Try it – Look for the string "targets" in the data below, and copy each line that holds it.

Input records –
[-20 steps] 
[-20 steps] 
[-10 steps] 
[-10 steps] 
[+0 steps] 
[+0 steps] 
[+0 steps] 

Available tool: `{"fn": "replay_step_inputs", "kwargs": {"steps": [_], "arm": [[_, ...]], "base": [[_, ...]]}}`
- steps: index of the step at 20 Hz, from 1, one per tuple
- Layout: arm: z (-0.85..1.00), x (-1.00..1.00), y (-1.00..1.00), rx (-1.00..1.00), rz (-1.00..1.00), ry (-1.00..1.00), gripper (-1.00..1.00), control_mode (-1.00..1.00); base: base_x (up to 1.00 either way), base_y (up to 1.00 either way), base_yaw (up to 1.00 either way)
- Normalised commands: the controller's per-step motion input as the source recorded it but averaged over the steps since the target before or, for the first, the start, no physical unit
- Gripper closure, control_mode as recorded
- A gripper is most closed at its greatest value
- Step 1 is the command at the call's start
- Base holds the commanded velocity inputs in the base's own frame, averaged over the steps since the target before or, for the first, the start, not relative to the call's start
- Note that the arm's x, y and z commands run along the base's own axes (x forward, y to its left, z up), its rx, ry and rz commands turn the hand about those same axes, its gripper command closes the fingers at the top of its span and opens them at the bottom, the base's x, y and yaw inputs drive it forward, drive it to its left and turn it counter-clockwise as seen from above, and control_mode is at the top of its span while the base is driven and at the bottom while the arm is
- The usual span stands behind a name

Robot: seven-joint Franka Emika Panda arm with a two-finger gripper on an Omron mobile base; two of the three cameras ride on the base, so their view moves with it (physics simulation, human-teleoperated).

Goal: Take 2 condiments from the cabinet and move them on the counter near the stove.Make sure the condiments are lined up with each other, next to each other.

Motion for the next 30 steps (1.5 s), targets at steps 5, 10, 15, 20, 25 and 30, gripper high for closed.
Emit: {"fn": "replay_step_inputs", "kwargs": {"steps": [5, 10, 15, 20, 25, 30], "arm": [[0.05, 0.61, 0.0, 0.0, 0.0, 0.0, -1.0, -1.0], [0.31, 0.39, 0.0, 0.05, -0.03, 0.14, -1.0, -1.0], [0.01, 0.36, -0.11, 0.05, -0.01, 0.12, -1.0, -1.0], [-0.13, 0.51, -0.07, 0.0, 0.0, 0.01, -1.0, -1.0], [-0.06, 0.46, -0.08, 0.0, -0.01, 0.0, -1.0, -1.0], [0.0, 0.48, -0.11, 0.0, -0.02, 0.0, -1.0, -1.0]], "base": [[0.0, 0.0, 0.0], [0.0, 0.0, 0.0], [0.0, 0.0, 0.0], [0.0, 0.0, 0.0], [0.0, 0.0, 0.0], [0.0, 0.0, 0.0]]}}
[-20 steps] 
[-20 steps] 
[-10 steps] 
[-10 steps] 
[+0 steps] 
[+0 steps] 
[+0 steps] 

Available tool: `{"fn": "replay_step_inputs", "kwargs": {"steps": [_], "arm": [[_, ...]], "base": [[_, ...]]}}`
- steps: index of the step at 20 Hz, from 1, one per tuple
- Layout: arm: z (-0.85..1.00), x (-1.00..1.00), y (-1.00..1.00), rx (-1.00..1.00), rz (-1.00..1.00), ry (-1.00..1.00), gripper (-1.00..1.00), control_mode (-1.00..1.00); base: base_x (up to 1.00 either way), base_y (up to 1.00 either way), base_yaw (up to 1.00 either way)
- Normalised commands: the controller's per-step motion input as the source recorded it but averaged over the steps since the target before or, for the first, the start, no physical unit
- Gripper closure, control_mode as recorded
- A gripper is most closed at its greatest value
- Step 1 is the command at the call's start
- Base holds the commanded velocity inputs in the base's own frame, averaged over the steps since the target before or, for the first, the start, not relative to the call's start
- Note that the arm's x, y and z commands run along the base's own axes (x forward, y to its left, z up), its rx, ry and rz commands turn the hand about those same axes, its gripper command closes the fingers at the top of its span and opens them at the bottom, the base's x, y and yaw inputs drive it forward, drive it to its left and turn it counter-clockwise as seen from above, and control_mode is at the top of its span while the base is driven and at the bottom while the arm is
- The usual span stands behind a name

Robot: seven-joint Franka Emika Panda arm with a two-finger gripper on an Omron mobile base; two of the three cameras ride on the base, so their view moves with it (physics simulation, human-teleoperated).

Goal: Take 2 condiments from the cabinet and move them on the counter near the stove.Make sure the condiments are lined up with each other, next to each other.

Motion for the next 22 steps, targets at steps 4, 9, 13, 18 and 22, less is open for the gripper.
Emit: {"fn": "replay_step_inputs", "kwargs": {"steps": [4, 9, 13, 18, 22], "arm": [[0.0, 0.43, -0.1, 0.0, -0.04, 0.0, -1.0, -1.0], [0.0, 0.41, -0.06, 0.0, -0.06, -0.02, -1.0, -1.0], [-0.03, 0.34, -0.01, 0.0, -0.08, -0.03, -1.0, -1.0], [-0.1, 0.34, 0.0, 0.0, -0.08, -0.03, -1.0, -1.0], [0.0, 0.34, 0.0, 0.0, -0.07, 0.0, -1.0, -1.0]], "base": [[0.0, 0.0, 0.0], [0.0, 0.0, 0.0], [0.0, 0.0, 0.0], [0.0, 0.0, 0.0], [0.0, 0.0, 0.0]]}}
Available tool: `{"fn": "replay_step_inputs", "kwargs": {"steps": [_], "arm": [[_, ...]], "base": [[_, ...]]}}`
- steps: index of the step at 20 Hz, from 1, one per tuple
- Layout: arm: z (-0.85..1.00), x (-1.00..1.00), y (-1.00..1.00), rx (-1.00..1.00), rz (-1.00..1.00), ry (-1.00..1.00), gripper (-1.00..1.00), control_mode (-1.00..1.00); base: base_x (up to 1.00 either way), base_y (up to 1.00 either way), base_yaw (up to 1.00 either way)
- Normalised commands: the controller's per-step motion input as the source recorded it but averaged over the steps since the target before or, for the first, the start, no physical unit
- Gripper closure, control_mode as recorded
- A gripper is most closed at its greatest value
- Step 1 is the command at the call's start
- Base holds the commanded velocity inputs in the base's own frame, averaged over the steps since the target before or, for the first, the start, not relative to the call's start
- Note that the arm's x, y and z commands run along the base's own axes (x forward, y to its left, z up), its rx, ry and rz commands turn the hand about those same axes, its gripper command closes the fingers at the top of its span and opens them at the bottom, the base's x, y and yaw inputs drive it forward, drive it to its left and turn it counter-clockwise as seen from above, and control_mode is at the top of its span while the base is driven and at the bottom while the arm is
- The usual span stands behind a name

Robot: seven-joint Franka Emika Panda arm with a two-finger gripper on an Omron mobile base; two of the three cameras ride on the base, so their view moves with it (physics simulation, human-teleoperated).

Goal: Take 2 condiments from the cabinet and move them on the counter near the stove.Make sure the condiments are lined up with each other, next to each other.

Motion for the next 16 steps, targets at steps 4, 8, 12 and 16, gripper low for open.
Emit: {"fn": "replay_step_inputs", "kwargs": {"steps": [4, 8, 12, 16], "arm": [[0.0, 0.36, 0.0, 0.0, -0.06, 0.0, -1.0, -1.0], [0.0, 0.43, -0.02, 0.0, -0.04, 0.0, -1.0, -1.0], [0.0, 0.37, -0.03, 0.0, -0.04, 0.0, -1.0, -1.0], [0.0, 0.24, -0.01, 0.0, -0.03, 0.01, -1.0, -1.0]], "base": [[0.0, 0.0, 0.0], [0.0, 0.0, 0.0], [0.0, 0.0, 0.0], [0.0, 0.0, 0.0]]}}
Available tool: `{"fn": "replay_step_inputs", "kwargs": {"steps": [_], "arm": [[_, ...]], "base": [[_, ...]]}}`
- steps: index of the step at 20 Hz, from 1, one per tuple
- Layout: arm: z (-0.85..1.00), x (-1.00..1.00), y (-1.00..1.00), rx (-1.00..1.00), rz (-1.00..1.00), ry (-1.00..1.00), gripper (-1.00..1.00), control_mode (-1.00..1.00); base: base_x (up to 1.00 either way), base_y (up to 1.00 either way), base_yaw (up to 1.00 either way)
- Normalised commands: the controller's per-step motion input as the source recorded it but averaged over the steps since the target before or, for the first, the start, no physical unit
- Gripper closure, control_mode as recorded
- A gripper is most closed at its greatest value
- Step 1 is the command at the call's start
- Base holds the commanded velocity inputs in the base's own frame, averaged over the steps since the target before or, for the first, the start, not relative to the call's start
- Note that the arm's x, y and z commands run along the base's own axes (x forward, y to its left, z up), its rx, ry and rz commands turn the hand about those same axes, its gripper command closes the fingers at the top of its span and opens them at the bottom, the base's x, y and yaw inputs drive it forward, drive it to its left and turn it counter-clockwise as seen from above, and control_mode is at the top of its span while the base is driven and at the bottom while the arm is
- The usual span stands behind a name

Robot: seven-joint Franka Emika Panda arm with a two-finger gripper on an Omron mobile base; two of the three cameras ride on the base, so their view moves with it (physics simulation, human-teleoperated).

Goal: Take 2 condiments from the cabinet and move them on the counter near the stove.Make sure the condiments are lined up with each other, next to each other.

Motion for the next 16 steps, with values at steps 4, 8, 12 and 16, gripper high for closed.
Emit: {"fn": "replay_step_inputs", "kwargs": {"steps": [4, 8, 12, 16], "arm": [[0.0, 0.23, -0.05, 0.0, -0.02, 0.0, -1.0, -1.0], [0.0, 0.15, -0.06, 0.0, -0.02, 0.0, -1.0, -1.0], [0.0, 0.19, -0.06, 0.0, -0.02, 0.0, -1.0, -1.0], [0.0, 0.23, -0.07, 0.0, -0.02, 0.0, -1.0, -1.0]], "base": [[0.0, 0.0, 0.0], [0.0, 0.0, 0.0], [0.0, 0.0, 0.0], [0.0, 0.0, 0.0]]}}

Solution for this task –
Motion for the next 30 steps (1.5 s), targets at steps 5, 10, 15, 20, 25 and 30, gripper high for closed.
Motion for the next 22 steps, targets at steps 4, 9, 13, 18 and 22, less is open for the gripper.
Motion for the next 16 steps, targets at steps 4, 8, 12 and 16, gripper low for open.

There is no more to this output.